• Data shown

[Start of section]

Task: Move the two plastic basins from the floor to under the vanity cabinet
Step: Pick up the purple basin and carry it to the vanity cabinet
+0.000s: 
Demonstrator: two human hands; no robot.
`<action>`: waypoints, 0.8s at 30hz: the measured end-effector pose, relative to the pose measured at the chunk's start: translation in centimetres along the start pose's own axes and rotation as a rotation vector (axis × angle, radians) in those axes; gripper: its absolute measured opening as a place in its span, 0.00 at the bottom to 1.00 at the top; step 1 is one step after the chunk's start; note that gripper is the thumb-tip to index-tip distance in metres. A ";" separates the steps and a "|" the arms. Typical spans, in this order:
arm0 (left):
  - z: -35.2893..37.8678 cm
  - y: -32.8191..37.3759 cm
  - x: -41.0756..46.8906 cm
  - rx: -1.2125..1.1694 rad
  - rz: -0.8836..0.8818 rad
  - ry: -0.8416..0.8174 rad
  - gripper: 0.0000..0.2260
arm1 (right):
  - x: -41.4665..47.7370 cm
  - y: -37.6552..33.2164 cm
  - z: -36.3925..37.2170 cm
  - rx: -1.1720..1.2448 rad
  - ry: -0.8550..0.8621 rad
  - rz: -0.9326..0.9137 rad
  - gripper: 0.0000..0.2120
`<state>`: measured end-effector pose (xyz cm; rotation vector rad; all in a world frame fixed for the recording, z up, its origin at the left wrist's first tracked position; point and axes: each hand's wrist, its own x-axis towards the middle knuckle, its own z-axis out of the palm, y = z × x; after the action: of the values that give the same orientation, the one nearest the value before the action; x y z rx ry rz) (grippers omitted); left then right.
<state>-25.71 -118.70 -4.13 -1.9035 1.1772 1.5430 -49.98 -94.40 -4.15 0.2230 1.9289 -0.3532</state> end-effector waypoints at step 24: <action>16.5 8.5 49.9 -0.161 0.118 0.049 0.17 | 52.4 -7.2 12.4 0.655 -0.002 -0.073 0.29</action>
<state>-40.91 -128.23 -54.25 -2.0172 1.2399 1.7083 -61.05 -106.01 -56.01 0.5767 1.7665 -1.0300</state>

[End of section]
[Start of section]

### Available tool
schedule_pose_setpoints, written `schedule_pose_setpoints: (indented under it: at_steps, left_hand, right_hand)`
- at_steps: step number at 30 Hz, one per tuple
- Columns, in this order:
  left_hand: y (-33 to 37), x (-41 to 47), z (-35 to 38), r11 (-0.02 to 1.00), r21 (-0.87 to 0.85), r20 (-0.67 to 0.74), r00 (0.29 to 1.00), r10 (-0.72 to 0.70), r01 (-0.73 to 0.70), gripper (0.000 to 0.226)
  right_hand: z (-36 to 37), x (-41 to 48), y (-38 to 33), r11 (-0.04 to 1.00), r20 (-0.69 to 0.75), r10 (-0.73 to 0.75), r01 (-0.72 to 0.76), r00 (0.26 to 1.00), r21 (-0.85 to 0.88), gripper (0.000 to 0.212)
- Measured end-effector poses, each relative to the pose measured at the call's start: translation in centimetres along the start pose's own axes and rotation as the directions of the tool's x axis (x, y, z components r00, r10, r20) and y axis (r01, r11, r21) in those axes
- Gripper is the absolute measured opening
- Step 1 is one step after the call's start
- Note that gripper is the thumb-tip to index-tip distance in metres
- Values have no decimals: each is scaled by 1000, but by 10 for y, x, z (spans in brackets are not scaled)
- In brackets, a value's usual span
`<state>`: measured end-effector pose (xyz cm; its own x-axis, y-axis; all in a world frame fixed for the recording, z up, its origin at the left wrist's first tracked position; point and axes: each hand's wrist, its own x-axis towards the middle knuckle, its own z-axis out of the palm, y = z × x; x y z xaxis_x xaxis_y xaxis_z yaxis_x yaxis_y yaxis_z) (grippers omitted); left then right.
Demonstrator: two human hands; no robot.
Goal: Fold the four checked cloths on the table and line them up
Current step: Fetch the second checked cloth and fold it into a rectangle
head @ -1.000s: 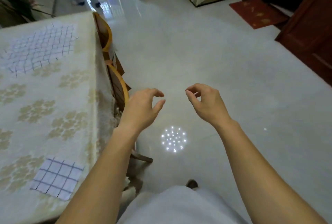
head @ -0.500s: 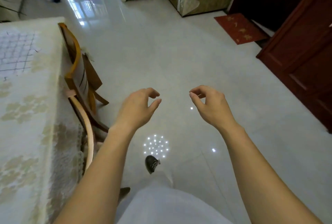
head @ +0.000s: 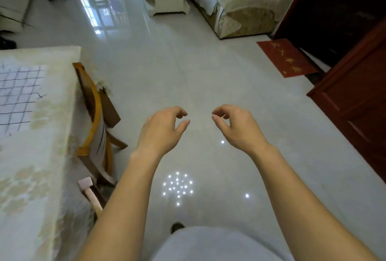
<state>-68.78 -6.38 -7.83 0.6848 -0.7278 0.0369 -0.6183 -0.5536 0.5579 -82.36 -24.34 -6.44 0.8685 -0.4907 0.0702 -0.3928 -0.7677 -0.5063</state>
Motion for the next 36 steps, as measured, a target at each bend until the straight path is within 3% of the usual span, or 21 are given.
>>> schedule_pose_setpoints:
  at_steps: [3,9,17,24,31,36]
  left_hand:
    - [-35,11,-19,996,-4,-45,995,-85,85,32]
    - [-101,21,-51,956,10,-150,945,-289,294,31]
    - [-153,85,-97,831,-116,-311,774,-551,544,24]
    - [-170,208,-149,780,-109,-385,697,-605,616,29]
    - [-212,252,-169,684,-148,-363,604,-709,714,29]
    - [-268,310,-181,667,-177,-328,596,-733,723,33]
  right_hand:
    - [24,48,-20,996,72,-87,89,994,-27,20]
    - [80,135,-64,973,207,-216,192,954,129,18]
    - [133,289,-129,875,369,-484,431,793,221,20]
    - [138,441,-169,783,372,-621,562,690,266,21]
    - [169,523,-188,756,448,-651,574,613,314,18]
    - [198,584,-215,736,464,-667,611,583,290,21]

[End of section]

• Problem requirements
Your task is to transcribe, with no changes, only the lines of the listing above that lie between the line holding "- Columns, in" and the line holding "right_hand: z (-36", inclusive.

• Result for this task
- Columns, in this order:
  left_hand: y (-33 to 37), x (-41 to 47), z (-35 to 38), r11 (-0.02 to 1.00), r21 (-0.87 to 0.85), r20 (-0.67 to 0.74), r00 (0.29 to 1.00), r10 (-0.72 to 0.70), r01 (-0.73 to 0.70), gripper (0.000 to 0.226)
  right_hand: z (-36 to 37), x (-41 to 48), y (-38 to 33), r11 (-0.04 to 1.00), r20 (-0.69 to 0.75), r10 (-0.73 to 0.75), r01 (-0.72 to 0.76), r00 (0.26 to 1.00), r21 (-0.85 to 0.88), gripper (0.000 to 0.212)

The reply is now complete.